* **Exercise brief**: Each line of the data below holding the word "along" must be copied.

* **Given data**:
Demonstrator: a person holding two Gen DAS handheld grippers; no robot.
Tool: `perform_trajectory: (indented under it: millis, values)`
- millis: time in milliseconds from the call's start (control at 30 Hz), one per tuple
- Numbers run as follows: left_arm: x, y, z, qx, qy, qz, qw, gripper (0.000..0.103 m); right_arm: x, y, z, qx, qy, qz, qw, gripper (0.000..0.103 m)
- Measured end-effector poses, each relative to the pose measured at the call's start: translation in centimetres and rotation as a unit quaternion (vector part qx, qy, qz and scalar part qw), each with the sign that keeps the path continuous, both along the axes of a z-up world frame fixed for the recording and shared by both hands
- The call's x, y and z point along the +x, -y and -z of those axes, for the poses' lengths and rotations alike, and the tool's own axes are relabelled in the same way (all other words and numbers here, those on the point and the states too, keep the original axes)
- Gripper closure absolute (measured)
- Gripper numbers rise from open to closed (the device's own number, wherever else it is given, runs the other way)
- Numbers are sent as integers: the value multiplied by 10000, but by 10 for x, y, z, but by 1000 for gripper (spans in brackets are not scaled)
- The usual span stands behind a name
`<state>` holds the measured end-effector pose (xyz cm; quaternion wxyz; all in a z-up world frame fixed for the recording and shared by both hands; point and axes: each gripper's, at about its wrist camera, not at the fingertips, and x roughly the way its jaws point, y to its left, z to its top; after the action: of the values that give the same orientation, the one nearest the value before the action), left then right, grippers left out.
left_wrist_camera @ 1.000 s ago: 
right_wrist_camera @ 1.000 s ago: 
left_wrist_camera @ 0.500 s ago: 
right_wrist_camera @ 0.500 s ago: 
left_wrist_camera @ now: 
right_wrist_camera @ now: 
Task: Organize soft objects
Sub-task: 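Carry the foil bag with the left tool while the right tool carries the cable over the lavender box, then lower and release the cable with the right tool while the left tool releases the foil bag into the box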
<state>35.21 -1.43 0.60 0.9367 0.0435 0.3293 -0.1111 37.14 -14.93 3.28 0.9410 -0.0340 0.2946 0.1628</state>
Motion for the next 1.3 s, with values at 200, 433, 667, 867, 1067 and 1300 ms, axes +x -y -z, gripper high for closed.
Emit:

* **Response**:
- Measured end-effector poses, each relative to the pose measured at the call's start: translation in centimetres and rotation as a unit quaternion (vector part qx, qy, qz and scalar part qw), each with the sign that keeps the path continuous, both along the axes of a z-up world frame fixed for the recording and shared by both hands
- The call's x, y and z point along the +x, -y and -z of those axes, for the poses' lengths and rotations alike, and the tool's own axes are relabelled in the same way (all other words and numbers here, those on the point and the states too, keep the original axes)

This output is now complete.